= List of temples dedicated to Hadrian =

This is a list of Roman temples dedicated to the deified emperor Hadrian. Such a temple was called a Hadrianeum.

- Caesarea Maritima
A temple was constructed in Caesarea in connection with a visit by Hadrian. It may have continued to function as a pagan temple into the 6th century.
- Cyzicus
The temple was begun after an earthquake in 123, when Hadrian arrived to oversee rebuilding. It was finished in 139. The foundations and column drums still survive, showing it to have been the largest Greco-Roman temple ever built. According to John Malalas, there was a marble bust of Hadrian in the pediment. Drawings of this bust and some of the other sculptures were made by Cyriacus of Ancona in the mid-fifteenth century. It is also depicted on contemporary Cyzicene coins.
- Ephesus
The temple was built after Hadrian's death by Publius Vedius Antoninus. It contained a triumphal gate in imitation of the Arch of Hadrian in Athens.
- Rome
The great Temple of Hadrian in Rome was built by his successor, Antoninus Pius, in 145.
- Seleucia
A temple here has been dated to the reign of Antoninus Pius.
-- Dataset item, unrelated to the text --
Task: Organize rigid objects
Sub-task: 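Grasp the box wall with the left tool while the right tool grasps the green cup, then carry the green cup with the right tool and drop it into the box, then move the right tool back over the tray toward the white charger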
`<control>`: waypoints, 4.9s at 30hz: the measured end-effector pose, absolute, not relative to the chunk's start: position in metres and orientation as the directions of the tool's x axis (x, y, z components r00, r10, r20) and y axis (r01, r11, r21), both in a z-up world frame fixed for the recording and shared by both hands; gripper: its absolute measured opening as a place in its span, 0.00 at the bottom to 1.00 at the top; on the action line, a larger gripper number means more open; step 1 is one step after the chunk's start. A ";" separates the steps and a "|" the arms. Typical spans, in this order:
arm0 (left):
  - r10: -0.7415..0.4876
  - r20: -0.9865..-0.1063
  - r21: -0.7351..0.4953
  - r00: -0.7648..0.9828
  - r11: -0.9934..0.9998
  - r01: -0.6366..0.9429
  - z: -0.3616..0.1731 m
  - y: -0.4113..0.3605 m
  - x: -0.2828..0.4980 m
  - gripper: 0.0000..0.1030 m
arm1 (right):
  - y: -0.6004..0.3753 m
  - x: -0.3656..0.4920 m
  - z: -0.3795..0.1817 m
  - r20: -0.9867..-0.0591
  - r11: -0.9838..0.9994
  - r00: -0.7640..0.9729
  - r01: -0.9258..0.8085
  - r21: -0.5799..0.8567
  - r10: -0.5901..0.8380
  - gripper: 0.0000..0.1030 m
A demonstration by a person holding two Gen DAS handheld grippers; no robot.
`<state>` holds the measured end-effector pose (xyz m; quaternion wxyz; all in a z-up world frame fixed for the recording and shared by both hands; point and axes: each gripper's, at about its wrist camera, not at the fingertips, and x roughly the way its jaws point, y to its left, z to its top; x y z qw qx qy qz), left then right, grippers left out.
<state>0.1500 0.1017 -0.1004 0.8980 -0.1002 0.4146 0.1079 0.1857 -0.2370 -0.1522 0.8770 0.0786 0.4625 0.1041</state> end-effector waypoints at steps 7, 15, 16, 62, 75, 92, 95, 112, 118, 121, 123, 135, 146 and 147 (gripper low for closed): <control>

The remains of an emperor's statue have been tentatively identified as Hadrian.
- Tiberias
Construction of a temple in Tiberias was begun but perhaps not completed. It was until recently known only from the late 4th-century testimony of Epiphanius of Salamis, who received it from Joseph of Tiberias, who claimed to have built a church on the never completed Hadrianeum, which itself had been converted into a public bath. The remains of this temple were discovered in 2004. It was probably constructed in 119/120 in connection with a local issue of coinage by Hadrian.